Le gouvernement de Jean Charest a adopté, en décembre, le décret qui lui permet de priver les villes délinquantes de leur part de l’enveloppe, évaluée à 28 M$, en 2010. La part de Laval s’élèverait à quelque 4,7 M$ pour la dernière année.
Le ministre des Transports, Sam Hamad, a indiqué à La Presse que le décret vise à assurer «l’équité entre toutes les municipalités et tous les usagers des transports en commun de la grande région métropolitaine».
Une entente sur le partage des coûts d’exploitation du métro est intervenue en 2007 entre les villes de la région métropolitaine. Laval a toutefois refusé de verser sa part en 2009 et 2010 sous prétexte que les usagers de Laval payaient davantage pour accéder au métro que les usagers de Longueuil.
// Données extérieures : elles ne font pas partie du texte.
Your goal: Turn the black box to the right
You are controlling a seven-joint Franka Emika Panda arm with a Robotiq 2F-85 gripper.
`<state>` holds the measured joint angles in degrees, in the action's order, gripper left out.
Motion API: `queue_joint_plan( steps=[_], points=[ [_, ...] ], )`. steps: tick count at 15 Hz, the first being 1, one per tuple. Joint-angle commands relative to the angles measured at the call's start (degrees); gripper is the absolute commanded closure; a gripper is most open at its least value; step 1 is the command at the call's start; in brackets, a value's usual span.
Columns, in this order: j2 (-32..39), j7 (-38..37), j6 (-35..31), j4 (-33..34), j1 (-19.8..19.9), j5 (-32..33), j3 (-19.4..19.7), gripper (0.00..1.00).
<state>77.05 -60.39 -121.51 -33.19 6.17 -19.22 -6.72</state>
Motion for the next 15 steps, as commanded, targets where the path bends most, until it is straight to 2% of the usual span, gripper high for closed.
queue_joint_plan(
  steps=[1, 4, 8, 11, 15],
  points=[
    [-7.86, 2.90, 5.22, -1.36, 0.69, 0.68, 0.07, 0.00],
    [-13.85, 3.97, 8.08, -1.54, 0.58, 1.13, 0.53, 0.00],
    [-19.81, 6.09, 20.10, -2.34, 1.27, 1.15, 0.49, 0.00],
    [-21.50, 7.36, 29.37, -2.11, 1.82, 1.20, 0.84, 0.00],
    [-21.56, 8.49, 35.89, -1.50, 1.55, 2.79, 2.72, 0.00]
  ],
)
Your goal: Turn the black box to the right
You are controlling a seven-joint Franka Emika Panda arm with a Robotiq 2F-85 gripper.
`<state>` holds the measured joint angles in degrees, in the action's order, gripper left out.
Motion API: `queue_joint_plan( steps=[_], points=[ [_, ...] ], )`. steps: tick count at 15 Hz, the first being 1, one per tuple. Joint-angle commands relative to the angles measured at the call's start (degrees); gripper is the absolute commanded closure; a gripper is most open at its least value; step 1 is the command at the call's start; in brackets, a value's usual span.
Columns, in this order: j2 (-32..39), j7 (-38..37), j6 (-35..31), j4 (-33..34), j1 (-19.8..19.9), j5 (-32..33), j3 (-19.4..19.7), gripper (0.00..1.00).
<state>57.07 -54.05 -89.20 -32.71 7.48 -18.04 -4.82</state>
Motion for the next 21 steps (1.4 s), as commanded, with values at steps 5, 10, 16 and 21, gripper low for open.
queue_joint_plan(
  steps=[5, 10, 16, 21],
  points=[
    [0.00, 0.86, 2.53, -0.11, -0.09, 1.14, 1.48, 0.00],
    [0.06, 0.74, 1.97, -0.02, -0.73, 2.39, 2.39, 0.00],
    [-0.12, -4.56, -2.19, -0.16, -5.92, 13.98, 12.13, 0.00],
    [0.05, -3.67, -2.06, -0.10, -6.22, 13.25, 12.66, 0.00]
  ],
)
Pour dénouer l’impasse, le maire de Montréal, Gérald Tremblay, et le président de la STM, Michel Labrecque, ont convenu d’hausser le prix du titre mensuel pour les Longueuillois qui, dès janvier 2012, devront acheter une TRAM3 au coût de 113$ pour avoir accès au métro.
Puisque la hausse du titre a été étalée sur 18 mois, le maire de Laval, Gilles Vaillancourt, a décidé de ne verser que 23% de sa part pour l’année 2011.